# Parameters

The API has the following parameters, only the token and url are mandatory, the rest are optional.

# token

Required
Type string

This parameter is required for all calls

This is your authentication token. You have two tokens; one for normal requests and another one for JavaScript requests.

Use the JavaScript token when the content you need to crawl is generated via JavaScript, either because it's a JavaScript built page (React, Angular, etc.) or because the content is dynamically generated on the browser.

Normal token

_USER_TOKEN_

JavaScript token

_JS_TOKEN_

curl
ruby
node
php
python
go

curl "https://api.crawlbase.com/?token=_USER_TOKEN_&url=https%3A%2F%2Fgithub.com%2Fcrawlbase%3Ftab%3Drepositories"

# url

Required
Type string

This parameter is required for all calls

You will need a URL to crawl. Make sure it starts with http or https and that is fully encoded.

For example, in the following URL: https://github.com/crawlbase?tab=repositories the URL should be encoded when calling the API like the following: https%3A%2F%2Fgithub.com%2Fcrawlbase%3Ftab%3Drepositories

curl
ruby
node
php
python
go

curl "https://api.crawlbase.com/?token=_USER_TOKEN_&url=https%3A%2F%2Fgithub.com%2Fcrawlbase%3Ftab%3Drepositories"

# format

Optional
Type string

Indicates the response format, either json or html. Defaults to html.

If format html is used, Crawlbase will send you back the response parameters in the headers (see HTML response below).

curl
ruby
node
php
python
go

curl "https://api.crawlbase.com/?token=_USER_TOKEN_&url=https%3A%2F%2Fgithub.com%2Fcrawlbase%3Ftab%3Drepositories&format=json"

# pretty

Optional
Type boolean

If you're expecting a json response, you can optimize its readability by employing &pretty=true.

curl
ruby
node
php
python
go

curl "https://api.crawlbase.com/?token=_USER_TOKEN_&url=https%3A%2F%2Fgithub.com%2Fcrawlbase%3Ftab%3Drepositories&format=json&pretty=true"

# user_agent

Optional
Type string

If you want to make the request with a custom user agent, you can pass it here and our servers will forward it to the requested URL.

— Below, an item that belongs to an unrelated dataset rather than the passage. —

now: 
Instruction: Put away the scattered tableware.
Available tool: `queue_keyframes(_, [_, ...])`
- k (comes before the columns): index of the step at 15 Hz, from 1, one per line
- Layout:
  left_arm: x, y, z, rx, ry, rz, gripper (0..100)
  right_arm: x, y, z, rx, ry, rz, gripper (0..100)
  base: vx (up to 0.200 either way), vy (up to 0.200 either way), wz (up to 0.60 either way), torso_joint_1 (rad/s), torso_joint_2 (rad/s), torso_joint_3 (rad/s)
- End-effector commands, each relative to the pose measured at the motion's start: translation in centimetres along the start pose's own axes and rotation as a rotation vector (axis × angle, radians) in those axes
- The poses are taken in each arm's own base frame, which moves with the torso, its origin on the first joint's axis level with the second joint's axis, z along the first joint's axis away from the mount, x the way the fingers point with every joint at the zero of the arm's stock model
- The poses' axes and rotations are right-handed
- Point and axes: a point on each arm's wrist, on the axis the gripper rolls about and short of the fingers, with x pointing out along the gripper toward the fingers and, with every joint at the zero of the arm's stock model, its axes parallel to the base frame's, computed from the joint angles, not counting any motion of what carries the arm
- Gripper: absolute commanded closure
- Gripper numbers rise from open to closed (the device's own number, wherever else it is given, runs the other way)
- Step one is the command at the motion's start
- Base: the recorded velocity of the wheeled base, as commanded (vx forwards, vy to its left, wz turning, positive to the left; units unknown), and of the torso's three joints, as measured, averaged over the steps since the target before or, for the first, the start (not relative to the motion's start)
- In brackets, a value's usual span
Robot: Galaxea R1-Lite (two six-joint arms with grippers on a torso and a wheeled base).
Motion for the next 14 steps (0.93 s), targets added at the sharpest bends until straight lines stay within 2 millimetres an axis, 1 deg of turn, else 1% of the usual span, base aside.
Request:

We recommend to NOT use this parameter and let our artificial intelligence handle this.

curl
ruby
node
php
python
go

curl "https://api.crawlbase.com/?token=_USER_TOKEN_&user_agent=Mozilla%2F5.0+%28Macintosh%3B+Intel+Mac+OS+X+10_12_5%29+AppleWebKit%2F603.2.4+%28KHTML%2C+like+Gecko%29+Version%2F10.1.1+Safari%2F603.2.4&url=https%3A%2F%2Fpostman-echo.com%2Fheaders"

# page_wait

Optional
Type number

If you are using the JavaScript token, you can optionally pass page_wait parameter to wait an amount of milliseconds before the browser captures the resulting html code.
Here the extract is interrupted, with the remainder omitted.